#### Exercise objective:
The required output is the lines below from the line containing "arm link at" to the line containing "lubrication distributor block", inclusive, retyped exactly. No other lines belong in it.

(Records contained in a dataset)
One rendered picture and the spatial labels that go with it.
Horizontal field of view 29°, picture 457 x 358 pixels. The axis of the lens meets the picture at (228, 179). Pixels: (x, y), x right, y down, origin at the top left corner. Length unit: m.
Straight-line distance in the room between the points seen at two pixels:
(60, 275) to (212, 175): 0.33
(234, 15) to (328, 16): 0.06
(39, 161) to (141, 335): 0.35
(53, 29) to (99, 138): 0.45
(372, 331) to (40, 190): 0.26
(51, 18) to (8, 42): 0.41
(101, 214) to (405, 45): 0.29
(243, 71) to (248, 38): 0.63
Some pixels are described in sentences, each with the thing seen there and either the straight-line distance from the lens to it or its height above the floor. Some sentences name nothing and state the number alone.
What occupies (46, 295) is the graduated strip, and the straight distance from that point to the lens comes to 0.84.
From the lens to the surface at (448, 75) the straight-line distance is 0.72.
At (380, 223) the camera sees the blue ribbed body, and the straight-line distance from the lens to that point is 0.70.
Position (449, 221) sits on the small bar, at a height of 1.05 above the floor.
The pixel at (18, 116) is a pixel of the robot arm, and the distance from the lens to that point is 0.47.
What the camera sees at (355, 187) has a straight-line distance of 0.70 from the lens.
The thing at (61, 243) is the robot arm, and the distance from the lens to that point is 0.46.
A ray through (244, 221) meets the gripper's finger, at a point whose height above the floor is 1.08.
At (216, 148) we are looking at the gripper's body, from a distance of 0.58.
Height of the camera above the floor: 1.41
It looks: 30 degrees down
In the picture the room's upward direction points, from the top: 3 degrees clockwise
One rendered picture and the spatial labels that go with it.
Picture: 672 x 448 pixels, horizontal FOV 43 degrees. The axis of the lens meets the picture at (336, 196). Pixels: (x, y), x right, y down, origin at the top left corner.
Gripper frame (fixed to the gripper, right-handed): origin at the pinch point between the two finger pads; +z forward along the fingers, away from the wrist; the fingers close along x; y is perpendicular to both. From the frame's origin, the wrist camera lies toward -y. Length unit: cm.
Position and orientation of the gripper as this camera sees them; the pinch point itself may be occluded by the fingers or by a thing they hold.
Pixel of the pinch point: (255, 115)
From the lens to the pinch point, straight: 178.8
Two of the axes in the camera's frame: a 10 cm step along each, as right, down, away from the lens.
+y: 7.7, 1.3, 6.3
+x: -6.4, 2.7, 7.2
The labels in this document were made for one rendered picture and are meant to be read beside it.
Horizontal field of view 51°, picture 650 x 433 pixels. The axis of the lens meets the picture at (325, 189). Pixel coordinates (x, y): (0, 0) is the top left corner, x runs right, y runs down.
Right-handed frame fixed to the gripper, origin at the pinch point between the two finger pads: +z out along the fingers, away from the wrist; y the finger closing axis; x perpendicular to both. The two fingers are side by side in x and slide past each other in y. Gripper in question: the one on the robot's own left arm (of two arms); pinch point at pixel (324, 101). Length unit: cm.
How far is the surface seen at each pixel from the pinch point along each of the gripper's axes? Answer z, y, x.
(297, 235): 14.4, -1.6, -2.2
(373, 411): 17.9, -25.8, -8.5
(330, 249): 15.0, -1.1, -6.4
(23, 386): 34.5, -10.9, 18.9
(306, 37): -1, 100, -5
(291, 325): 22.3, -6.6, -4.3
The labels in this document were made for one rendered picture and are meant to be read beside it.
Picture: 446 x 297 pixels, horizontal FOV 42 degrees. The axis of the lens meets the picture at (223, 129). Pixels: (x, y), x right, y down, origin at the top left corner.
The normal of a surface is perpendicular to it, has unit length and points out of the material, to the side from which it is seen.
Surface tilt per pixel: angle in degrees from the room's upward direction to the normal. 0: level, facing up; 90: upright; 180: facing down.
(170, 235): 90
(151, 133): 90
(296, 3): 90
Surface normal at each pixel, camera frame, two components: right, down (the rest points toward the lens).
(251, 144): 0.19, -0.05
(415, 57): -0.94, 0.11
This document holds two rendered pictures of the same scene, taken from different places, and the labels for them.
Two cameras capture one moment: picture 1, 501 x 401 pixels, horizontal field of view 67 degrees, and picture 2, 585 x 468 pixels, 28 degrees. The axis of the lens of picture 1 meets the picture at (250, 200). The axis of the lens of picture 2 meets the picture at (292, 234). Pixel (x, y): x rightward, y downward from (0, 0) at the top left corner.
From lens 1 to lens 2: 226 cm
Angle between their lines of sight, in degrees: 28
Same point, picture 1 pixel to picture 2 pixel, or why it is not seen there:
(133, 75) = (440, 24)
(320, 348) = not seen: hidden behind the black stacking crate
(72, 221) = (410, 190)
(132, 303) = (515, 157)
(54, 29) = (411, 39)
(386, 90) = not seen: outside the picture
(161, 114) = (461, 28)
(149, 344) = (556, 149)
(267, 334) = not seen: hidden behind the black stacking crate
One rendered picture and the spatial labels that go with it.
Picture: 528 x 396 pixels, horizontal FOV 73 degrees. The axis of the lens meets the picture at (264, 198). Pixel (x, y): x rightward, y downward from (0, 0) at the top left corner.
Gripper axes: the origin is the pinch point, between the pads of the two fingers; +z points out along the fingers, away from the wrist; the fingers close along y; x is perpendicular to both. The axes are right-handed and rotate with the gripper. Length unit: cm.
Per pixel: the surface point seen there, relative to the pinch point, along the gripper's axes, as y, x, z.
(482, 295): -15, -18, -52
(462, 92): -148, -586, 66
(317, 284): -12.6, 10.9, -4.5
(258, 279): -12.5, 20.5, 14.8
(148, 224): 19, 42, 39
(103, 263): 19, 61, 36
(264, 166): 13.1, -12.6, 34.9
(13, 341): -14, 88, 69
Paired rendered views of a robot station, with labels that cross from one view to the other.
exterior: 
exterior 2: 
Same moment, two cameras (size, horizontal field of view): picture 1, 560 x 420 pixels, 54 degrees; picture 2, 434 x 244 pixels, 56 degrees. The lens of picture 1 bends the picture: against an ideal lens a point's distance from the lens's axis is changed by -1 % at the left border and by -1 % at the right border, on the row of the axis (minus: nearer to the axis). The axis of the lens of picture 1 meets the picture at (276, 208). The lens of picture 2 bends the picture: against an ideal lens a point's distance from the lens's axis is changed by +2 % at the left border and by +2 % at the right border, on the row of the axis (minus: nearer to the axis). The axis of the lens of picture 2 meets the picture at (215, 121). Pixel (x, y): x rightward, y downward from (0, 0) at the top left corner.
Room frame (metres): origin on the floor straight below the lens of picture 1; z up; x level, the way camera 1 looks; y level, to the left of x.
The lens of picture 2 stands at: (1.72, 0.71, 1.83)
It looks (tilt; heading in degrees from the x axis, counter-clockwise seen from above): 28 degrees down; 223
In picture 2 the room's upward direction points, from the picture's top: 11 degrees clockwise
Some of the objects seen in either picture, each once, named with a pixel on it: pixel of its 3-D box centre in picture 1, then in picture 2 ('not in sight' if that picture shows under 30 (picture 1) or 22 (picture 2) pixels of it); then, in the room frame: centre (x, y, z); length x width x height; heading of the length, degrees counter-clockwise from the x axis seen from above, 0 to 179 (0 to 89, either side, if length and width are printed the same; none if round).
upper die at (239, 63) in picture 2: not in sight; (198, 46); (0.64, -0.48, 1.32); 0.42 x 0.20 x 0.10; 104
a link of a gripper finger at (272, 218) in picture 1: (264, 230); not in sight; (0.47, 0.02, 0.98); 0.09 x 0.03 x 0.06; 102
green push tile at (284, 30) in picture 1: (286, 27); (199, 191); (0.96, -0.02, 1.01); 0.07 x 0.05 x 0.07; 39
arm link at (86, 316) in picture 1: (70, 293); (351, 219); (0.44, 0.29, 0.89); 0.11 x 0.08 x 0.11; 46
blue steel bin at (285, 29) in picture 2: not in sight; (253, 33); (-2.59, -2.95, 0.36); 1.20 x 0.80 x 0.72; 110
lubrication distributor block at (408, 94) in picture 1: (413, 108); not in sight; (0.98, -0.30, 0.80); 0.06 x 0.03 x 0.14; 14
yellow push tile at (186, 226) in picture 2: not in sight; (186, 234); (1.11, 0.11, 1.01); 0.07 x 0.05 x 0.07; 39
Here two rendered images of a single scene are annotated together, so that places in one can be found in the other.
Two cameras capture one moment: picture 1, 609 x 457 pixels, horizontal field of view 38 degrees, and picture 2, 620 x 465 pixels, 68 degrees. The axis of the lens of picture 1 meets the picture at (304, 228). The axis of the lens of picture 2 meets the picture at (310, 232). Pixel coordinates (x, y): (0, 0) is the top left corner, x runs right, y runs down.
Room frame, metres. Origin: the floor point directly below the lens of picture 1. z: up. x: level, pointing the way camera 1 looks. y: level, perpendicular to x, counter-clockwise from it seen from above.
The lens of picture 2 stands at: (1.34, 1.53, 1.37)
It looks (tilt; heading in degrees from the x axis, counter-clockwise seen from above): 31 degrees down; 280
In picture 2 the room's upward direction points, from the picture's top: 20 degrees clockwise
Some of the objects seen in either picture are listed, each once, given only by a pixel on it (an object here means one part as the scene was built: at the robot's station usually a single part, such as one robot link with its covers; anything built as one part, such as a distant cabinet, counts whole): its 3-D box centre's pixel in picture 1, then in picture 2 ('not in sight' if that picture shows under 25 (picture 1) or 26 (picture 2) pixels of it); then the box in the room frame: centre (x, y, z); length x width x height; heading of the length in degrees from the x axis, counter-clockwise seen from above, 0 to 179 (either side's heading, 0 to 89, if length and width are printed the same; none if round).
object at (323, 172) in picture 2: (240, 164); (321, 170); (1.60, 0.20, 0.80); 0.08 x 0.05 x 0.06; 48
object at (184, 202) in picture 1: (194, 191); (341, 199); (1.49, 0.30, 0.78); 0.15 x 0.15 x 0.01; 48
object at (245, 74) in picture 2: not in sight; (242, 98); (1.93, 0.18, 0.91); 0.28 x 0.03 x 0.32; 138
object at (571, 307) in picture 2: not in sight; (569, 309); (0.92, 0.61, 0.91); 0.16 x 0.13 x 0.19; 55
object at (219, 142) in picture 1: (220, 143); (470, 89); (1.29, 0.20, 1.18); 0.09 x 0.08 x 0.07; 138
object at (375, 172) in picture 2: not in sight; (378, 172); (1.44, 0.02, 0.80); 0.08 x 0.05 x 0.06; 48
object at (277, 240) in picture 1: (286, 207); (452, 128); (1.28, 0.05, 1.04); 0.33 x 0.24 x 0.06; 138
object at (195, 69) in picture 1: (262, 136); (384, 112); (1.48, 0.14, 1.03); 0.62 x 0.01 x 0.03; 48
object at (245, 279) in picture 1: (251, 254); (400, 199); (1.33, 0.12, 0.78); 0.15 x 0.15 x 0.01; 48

#### Reply:
arm link at (86, 316) in picture 1: (70, 293); (351, 219); (0.44, 0.29, 0.89); 0.11 x 0.08 x 0.11; 46
blue steel bin at (285, 29) in picture 2: not in sight; (253, 33); (-2.59, -2.95, 0.36); 1.20 x 0.80 x 0.72; 110
lubrication distributor block at (408, 94) in picture 1: (413, 108); not in sight; (0.98, -0.30, 0.80); 0.06 x 0.03 x 0.14; 14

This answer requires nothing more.